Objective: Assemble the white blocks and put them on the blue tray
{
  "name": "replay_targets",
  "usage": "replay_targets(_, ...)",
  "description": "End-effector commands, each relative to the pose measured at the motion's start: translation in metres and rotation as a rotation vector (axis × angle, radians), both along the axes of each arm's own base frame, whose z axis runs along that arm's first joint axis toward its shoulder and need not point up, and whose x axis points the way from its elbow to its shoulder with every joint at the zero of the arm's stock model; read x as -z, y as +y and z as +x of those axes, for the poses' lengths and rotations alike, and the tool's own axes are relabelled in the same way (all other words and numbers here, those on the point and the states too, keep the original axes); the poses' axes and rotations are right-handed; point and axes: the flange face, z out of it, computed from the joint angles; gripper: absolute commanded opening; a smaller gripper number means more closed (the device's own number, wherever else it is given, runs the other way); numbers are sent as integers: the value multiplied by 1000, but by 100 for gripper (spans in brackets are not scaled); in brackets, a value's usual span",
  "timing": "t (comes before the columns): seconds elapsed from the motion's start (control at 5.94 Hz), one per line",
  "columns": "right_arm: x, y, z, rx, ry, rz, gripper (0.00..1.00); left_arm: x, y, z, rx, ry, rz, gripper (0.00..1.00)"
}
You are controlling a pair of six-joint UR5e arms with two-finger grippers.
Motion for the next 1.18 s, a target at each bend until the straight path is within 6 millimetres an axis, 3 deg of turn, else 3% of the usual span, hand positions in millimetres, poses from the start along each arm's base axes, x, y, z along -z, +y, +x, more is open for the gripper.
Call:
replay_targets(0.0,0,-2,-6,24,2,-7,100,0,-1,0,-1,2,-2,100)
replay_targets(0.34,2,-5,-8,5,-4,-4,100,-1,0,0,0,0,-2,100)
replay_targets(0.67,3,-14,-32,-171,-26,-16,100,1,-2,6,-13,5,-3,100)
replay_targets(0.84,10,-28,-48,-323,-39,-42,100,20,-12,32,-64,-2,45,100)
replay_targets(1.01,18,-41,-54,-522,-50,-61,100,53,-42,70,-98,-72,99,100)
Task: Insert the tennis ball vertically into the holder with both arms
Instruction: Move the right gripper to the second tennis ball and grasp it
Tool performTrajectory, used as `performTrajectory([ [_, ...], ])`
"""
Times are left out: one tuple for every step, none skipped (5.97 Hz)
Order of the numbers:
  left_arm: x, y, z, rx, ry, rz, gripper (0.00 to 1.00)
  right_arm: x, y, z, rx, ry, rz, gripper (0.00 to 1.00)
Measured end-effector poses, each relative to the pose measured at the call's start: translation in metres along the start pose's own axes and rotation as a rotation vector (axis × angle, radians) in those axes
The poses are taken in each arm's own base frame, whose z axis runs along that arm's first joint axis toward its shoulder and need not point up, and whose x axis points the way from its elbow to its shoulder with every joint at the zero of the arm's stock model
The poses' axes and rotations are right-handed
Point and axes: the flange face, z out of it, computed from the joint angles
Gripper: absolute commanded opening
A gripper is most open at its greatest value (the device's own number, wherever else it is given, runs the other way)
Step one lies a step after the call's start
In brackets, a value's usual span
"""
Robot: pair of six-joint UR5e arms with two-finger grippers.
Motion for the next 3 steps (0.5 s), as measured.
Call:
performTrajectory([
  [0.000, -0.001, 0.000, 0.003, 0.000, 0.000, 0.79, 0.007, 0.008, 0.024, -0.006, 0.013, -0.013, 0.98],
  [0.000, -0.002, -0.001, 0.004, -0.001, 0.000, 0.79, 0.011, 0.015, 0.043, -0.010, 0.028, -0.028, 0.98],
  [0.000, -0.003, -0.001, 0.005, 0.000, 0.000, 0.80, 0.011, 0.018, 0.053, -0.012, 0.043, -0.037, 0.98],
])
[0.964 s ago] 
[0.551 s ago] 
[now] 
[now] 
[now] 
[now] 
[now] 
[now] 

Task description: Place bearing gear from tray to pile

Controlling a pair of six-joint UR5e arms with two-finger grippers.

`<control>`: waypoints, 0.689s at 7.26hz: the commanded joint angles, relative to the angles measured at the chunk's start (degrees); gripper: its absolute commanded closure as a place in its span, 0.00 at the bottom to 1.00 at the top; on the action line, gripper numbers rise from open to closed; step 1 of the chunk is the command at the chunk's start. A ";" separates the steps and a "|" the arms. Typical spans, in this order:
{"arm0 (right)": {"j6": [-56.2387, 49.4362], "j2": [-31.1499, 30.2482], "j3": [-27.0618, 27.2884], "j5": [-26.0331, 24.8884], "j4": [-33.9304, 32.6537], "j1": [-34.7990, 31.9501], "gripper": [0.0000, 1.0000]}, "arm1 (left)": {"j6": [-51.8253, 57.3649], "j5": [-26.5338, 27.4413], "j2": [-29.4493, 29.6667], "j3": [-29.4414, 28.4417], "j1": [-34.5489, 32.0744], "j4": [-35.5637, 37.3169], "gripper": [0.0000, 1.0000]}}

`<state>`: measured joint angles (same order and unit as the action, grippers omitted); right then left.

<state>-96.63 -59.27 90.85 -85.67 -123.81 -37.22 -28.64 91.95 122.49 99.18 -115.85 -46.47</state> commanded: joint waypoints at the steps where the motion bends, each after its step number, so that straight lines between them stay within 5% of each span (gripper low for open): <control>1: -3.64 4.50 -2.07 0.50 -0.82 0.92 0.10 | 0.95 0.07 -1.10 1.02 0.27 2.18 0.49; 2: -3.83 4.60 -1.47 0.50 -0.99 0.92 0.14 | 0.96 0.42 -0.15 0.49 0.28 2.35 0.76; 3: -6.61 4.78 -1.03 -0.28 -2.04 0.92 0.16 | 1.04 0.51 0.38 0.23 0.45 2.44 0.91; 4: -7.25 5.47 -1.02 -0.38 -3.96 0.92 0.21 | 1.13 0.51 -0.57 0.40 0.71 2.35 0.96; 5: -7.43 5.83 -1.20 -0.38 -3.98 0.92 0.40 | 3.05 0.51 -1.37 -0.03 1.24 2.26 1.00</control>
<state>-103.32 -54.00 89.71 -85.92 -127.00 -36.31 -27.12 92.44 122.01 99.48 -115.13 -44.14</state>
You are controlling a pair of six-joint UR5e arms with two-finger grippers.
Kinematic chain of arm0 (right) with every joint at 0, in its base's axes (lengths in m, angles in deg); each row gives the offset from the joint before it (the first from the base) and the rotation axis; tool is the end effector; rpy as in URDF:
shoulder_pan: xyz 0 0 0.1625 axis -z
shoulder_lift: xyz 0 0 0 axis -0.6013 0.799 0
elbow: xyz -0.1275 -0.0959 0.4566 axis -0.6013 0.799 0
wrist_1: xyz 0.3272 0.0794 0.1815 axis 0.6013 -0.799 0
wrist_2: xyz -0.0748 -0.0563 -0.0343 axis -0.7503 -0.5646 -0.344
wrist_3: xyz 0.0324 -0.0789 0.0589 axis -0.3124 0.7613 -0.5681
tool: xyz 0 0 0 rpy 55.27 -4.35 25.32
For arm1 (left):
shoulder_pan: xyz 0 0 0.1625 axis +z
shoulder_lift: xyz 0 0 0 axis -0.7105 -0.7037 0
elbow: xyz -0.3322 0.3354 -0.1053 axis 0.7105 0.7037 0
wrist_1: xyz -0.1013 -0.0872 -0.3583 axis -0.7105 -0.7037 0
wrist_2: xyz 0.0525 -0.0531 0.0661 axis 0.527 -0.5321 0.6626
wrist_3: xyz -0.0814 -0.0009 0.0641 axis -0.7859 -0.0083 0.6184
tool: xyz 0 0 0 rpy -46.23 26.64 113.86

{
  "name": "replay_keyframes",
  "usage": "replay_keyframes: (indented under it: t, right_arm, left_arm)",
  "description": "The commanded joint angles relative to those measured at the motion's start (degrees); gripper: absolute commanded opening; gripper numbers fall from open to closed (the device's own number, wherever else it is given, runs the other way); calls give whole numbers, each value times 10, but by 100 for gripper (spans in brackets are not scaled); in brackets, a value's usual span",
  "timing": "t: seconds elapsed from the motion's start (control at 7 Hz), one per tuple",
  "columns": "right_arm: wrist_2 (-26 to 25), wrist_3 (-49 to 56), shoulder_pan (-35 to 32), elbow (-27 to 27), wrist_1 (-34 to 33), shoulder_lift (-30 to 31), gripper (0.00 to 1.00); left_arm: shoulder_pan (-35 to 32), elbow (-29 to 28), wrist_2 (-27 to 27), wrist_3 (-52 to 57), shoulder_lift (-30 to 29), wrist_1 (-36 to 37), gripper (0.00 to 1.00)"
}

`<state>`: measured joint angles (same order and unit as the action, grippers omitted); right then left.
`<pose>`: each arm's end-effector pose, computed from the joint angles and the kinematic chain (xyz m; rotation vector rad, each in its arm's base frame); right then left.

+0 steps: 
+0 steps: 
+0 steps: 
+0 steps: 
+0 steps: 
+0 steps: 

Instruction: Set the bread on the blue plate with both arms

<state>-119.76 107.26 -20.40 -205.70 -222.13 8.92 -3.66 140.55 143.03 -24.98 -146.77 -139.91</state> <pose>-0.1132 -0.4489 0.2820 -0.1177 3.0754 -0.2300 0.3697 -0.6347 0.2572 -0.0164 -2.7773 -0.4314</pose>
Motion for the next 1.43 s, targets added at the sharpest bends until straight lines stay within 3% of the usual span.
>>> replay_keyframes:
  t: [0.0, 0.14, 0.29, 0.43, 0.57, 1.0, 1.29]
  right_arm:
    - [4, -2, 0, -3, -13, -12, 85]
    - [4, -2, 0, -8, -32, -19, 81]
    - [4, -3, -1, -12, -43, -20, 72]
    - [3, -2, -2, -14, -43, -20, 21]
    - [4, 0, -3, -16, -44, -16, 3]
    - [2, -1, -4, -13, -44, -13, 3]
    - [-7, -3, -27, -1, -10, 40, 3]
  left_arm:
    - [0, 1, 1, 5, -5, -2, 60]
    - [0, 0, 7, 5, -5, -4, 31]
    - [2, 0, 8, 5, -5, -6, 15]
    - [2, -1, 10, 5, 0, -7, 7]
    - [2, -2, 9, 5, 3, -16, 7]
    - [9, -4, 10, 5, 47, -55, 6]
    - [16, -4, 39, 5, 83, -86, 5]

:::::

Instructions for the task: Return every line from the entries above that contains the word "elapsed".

Written answer:
  "timing": "t (comes before the columns): seconds elapsed from the motion's start (control at 5.94 Hz), one per line",
  "timing": "t: seconds elapsed from the motion's start (control at 7 Hz), one per tuple",

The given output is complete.